No, this is not a conspiracy theory. This is a historically accurate fact. On a long enough time scale, every fiat currency eventually goes to zero.

Because the “fiat” in fiat currency comes from Latin, meaning “by decree”. Fiat currencies have value by decree.

Although some fiat currencies are stronger than others, they all are destined to the same end.

And one of the most terrifying ways a fiat currency dies is through hyperinflation.

Today, we'll cover:

  • What is Hyperinflation?

  • What causes Hyperinflation

  • 4 Hyperinflation examples in history

  • The Hyperinflation pattern i.e. signs to watch for

  • How to protect your investments from Hyperinflation

The last point is most important, so don't miss it. And the answer won’t be what you expect. Let’s dive in.

What Hyperinflation Actually Is (And What Causes It)

Mainstream textbooks define hyperinflation as monthly price increases exceeding 50%.

That definition is technically correct… but practically useless.

Additionally, defining hyperinflation as a distinct phenomenon from inflation subtly some implies that inflation is normal and expected. But as we all experienced in 2021 to 2024, even moderately high inflation can be very painful.

Hyperinflation means a lot of inflation.
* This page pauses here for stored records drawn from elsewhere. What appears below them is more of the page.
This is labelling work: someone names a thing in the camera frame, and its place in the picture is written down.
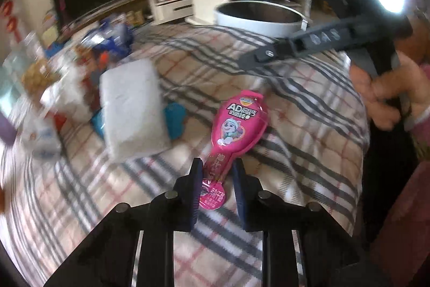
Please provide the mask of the person's right hand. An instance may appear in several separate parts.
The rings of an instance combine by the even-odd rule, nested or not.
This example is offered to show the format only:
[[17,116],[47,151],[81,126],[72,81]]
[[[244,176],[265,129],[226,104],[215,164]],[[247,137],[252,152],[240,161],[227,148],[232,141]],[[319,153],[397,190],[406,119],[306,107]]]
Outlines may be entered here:
[[429,119],[429,66],[419,66],[402,52],[397,55],[400,66],[374,79],[354,64],[349,70],[368,118],[381,130],[392,130],[401,121],[398,108],[388,105],[388,100],[401,94],[406,94],[410,104],[410,116],[405,118],[408,129]]

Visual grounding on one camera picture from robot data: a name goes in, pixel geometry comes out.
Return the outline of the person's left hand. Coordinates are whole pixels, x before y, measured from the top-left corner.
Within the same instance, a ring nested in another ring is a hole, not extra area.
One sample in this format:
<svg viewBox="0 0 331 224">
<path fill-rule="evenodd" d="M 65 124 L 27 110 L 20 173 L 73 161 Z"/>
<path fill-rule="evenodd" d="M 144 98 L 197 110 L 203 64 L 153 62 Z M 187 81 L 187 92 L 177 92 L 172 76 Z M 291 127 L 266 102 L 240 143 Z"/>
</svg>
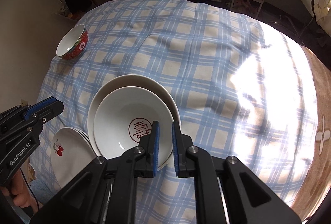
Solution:
<svg viewBox="0 0 331 224">
<path fill-rule="evenodd" d="M 5 196 L 10 196 L 13 194 L 13 203 L 15 206 L 26 208 L 32 207 L 33 211 L 38 210 L 38 205 L 35 199 L 30 194 L 27 183 L 25 183 L 24 178 L 22 177 L 22 172 L 18 170 L 11 181 L 11 190 L 8 190 L 5 187 L 1 187 L 1 192 Z"/>
</svg>

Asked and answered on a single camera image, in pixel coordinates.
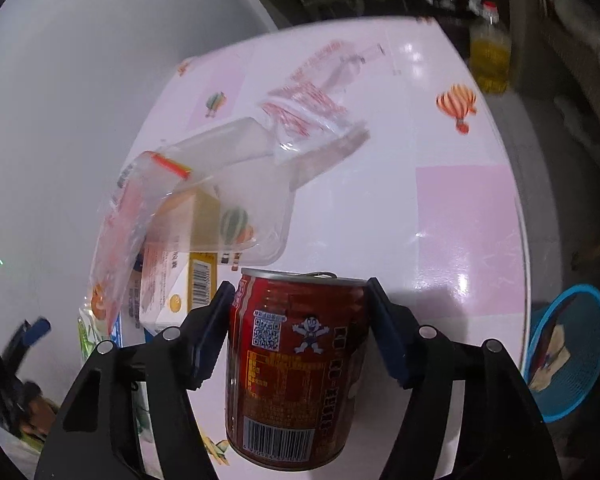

Duh!

Allow me to offer a better definition, by showing you how hyperinflation happens.

So how does hyperinflation happen?

Picture this: A government needs money it doesn't have. So it borrows. When lenders stop lending, the government prints. When the printing becomes obvious, people holding the currency start spending it as fast as possible, because the money in their pocket is literally worth more today than it will be tomorrow.

This panic creates a feedback loop. Sellers raise prices to compensate for the currency they expect to lose value on. Workers demand higher wages. The government prints more to cover its expanding nominal obligations. The loop tightens and tightens until the currency dies.

Fiat currency is the prerequisite. You cannot hyperinflate gold. You cannot hyperinflate Bitcoin. But you can hyperinflate dollars.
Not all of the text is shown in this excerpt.